Ontologi sekaligus epistemologi tentang keindonesiaan kita pada akhirnya bersemayam dalam ungkapan; inikah kematian demokrasi Indonesia? atau memang kita sebagai bangsa mati tanpa demokrasi? Sederet kekecewaan dan bercucurannya kehampaan di dalam bernegara kita secara kulminatif telah menyodorkan pernyataan itu sebagai bagian, entah sebagai apa; ungkapan harapan atau hanya sekadar kenangan bahwa bangsa ini secara an sich pernah mencoba menghidupkan demokrasi secara murni.

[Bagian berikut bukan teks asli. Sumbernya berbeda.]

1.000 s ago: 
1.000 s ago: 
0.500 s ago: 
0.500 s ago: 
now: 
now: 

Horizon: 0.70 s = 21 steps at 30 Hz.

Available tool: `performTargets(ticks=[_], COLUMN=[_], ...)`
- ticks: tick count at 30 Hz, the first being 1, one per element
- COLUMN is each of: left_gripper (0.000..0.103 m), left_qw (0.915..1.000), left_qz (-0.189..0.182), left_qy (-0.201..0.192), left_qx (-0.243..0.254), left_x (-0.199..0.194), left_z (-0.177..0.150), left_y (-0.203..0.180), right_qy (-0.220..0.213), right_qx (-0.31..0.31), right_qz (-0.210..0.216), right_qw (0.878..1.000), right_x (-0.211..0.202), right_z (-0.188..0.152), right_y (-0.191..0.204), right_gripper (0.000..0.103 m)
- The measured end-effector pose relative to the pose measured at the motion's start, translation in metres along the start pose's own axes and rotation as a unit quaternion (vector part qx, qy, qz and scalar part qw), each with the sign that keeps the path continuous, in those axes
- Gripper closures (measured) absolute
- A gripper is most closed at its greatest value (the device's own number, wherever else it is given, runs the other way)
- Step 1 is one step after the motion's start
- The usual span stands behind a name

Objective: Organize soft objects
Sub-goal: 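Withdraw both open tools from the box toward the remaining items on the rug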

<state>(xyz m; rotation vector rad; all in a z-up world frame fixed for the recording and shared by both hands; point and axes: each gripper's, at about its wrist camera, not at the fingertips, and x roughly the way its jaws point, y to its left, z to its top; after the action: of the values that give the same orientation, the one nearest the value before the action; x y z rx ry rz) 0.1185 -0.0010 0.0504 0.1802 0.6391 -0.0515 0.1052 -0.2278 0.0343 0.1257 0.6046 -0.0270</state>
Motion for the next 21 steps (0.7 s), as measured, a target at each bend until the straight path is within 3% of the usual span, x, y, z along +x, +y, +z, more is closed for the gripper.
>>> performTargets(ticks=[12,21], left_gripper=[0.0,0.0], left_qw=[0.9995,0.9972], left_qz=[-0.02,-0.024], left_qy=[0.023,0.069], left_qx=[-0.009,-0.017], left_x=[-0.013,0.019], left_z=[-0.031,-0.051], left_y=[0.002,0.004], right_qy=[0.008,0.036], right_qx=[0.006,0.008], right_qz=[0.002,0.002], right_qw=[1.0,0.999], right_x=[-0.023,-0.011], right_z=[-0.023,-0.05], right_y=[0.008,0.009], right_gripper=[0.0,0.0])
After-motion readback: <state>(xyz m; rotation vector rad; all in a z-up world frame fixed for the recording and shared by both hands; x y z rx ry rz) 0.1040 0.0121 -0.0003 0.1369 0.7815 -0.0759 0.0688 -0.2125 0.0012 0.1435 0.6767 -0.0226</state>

Perbuatan-perbuatan yang mengangkangi dan menelanjangi demokrasi telah dilakukan rejim sejak lama bahkan barangkali sebagai negara kita tidak pernah menerapkan demokrasi sejak dari semula; Soekarno mengebiri demokrasi bahkan dengan atasnama demokrasi, Soeharto mematikan serta melenyapkan demokrasi dan era reformasi pun hanyalah pengulangan singularitas tadi.

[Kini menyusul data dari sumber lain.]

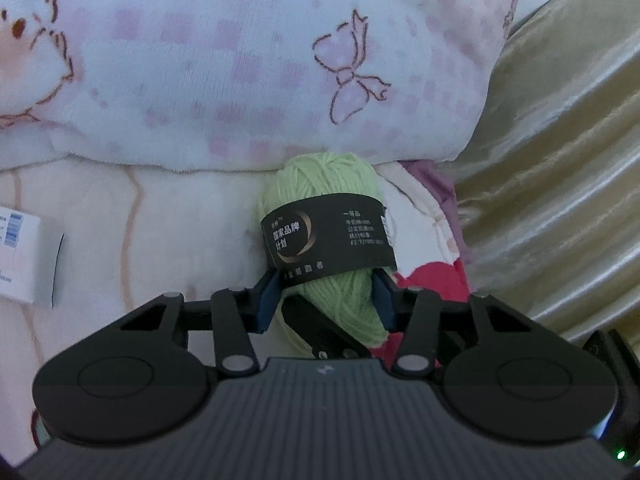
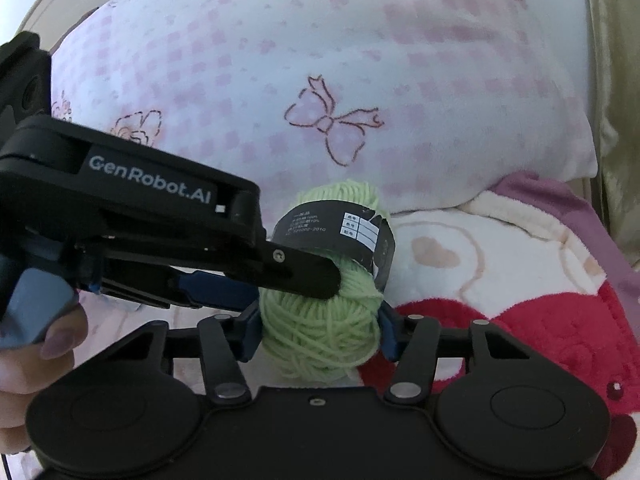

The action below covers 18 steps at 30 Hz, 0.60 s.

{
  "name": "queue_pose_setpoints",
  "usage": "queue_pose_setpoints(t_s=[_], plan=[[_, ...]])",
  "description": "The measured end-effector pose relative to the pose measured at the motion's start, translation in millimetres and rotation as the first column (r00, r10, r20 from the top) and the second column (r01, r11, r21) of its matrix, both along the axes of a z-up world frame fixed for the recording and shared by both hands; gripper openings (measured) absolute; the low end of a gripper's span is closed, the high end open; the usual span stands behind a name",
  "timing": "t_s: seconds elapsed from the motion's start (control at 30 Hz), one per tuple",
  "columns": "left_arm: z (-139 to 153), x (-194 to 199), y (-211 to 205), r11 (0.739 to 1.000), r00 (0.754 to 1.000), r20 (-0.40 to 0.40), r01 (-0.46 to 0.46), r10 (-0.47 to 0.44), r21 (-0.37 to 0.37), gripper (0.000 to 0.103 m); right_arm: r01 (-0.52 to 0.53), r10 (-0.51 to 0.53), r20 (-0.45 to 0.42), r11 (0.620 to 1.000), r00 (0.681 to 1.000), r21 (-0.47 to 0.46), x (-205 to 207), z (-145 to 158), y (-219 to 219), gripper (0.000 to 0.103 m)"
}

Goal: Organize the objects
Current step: 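Close the left gripper on the green yarn ball, then lift the yarn ball with the left gripper and carry it toward the box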

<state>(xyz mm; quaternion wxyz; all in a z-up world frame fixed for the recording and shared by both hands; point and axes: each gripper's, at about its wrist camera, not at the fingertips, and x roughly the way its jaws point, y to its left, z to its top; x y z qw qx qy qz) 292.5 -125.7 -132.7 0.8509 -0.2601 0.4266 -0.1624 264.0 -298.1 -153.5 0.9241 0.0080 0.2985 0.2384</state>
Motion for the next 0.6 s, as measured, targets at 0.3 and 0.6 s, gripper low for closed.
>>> queue_pose_setpoints(t_s=[0.3,0.6], plan=[[14.9,-18.8,-1.9,0.999,1.000,-0.016,0.011,-0.010,0.033,0.047,-0.022,0.022,-0.008,1.000,1.000,0.013,-19.0,12.4,-0.1,0.058],[24.4,-53.2,3.0,0.997,0.998,-0.057,0.008,-0.003,0.073,0.047,-0.083,0.084,-0.056,0.996,0.995,0.010,-47.9,23.5,7.5,0.058]])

Kejadian-kejadian terbaru; pengaturan permainan elektoral yang dirubah sewenang-wenang, pembuatan kebijakan yang tidak berlatarbelakang pada partisipasi publik dan keterbukaan serta upaya menjegal demokrasi melalui penjaga-penjaganya adalah preseden buruk dalam pelaksanaan demokrasi kita yang ugal-ugalan dan serampangan.

Kepala Babi dan Simbol Kebinatangan Rezim

Penjegalan pers sebagai penjaga demokrasi dilakukan dengan cara represif penuh ancaman dengan pengiriman kepala babi dan tikus tanpa kepala adalah simbol dari kematian demokrasi itu sendiri, rakyat menangkap; bukan babi yang dipenggal kepalanya, tetapi ia adalah bentuk metafora dari rakyat yang dicerabut kehormatannya.

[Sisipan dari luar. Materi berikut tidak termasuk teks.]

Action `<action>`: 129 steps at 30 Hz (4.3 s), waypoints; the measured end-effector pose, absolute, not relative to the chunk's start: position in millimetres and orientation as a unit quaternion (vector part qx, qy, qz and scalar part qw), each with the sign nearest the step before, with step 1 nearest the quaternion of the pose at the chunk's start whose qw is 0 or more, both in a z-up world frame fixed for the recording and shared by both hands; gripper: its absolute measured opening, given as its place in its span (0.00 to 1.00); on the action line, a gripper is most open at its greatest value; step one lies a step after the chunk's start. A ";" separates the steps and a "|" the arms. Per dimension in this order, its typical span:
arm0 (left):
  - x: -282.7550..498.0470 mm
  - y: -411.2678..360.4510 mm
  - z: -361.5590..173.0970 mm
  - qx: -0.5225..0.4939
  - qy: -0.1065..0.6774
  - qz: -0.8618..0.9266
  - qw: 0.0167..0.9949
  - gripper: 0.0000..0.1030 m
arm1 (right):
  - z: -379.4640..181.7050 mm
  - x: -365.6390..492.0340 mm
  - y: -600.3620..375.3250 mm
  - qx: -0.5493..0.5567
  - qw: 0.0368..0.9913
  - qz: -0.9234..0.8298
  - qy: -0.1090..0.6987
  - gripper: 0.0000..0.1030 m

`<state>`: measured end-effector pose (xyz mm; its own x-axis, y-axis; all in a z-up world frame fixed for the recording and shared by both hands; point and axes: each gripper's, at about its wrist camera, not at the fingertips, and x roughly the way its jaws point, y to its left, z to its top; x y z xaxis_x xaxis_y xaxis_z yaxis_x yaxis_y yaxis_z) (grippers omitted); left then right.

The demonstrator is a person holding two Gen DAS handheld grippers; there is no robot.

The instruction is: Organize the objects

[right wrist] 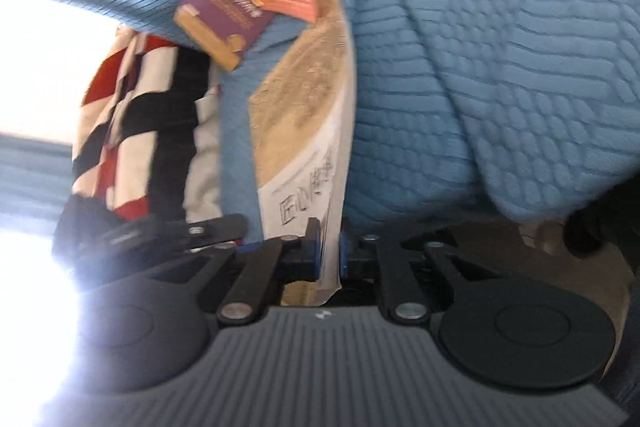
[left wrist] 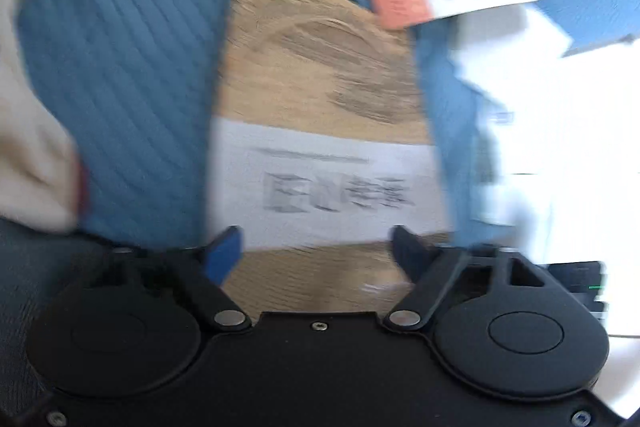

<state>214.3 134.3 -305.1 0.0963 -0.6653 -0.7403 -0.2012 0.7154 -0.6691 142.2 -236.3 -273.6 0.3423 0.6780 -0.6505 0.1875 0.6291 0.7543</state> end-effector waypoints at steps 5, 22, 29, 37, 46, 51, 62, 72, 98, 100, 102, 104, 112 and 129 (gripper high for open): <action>206.0 135.0 -298.7 -0.348 0.629 -0.147 0.679 0.79 | -254.6 138.9 -238.4 0.432 0.709 0.181 0.526 0.10; 130.9 158.6 -279.5 -0.534 0.525 -0.072 0.659 0.90 | -205.3 149.0 -251.2 0.462 0.716 0.174 0.494 0.10; 123.4 149.3 -285.4 -0.545 0.544 -0.057 0.636 0.88 | -198.6 142.0 -262.5 0.469 0.721 0.169 0.482 0.10; 128.5 145.9 -273.4 -0.530 0.542 -0.076 0.647 0.38 | -180.9 130.5 -277.1 0.441 0.750 0.153 0.468 0.10; 136.1 129.1 -223.0 -0.450 0.505 -0.113 0.728 0.18 | -158.3 113.0 -292.0 0.385 0.798 0.148 0.439 0.14; 140.7 121.1 -210.7 -0.424 0.489 -0.129 0.751 0.17 | -161.3 111.2 -297.1 0.375 0.806 0.154 0.430 0.14; 138.5 114.1 -194.0 -0.397 0.459 -0.138 0.783 0.18 | -153.8 121.7 -299.5 0.356 0.823 0.197 0.397 0.14; 151.8 106.0 -207.2 -0.359 0.474 -0.128 0.794 0.18 | -175.2 136.1 -299.6 0.350 0.821 0.214 0.397 0.15; 143.2 69.7 -295.9 -0.290 0.596 -0.080 0.745 0.27 | -246.9 129.8 -274.0 0.219 0.797 0.069 0.558 0.23; 142.8 72.1 -290.5 -0.291 0.587 -0.081 0.751 0.34 | -246.0 131.5 -272.8 0.209 0.795 0.058 0.566 0.30; 143.7 72.2 -284.6 -0.285 0.584 -0.080 0.756 0.38 | -242.3 130.9 -273.0 0.197 0.797 0.045 0.569 0.30; 143.2 72.2 -277.8 -0.280 0.578 -0.079 0.763 0.39 | -234.9 127.5 -274.4 0.187 0.804 0.047 0.562 0.30; 137.0 66.5 -216.3 -0.244 0.521 -0.101 0.812 0.41 | -171.1 114.0 -272.4 0.168 0.846 0.069 0.501 0.30; 83.3 64.1 -67.2 -0.176 0.384 -0.129 0.897 0.48 | -32.7 58.1 -236.2 0.127 0.918 0.138 0.349 0.30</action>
<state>83.3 64.1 -67.2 0.6726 -0.3660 -0.6431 0.0961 0.9049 -0.4146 58.1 -236.2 -32.7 0.7180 0.3421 -0.6062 -0.1642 0.9295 0.3302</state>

Ini tentu bentuk pelanggaran kedaulatan warga negara yang dijamin oleh demokrasi untuk tetap hidup; pemberangusan pers pernah terjadi di era-era lama, kebebasan berbicara telah sering diambil oleh penguasa; hari ini, nampaknya kita kembali ke masa yang lampau mematikan demokrasi dan menghidupkan otoritarianisme.

Supremasi sipil dan penegakan hukum yang dipastikan dan diharuskan oleh demokrasi terancam melalui sederetan represifitas terhadap mereka yang menginginkannya. Secara zahir, kita menengok pengiriman kepala babi dan bangkai tikus ke kantor redaksi Tempo adalah simbol dari kelaliman yang tumbuh kembali pada tubuh rezim hal ini harus disadari rakyat dalam tempo waktu yang sesingkat-singkatnya.

Penyadaran itu untuk menjauhkan rakyat dari segala bentuk sifat kebinatangan rejim yang sedari lama telah disebut akan menjelma menjadi Leviathan, suatu monster laut yang membahayakan para nelayan, tetapi, Leviathan itu tak berani mencangkol pagar laut, ia hanya berani menakut-nakuti mereka yang lemah, menghisap darahnya dan memakan dagingnya.

Di sinilah urgensitas demokrasi dengan tesis persamaan dan kesetaraannya harus dihidupkan kembali untuk mencapai habits of the hearts sebagaimana yang telah dipaparkan oleh Toucqville agar kedaulatan warga negara tidak terancam dan dimatikan oleh para wakil-wakilnya. (*)

Oleh : ISMA MAULANA IHSAN
(Ketua Umum PP HIMAT, Peneliti BelajarPolitik dan Wakil Bendahara umum Bidang Politik Demokrasi KNPI Kabupaten Cianjur.)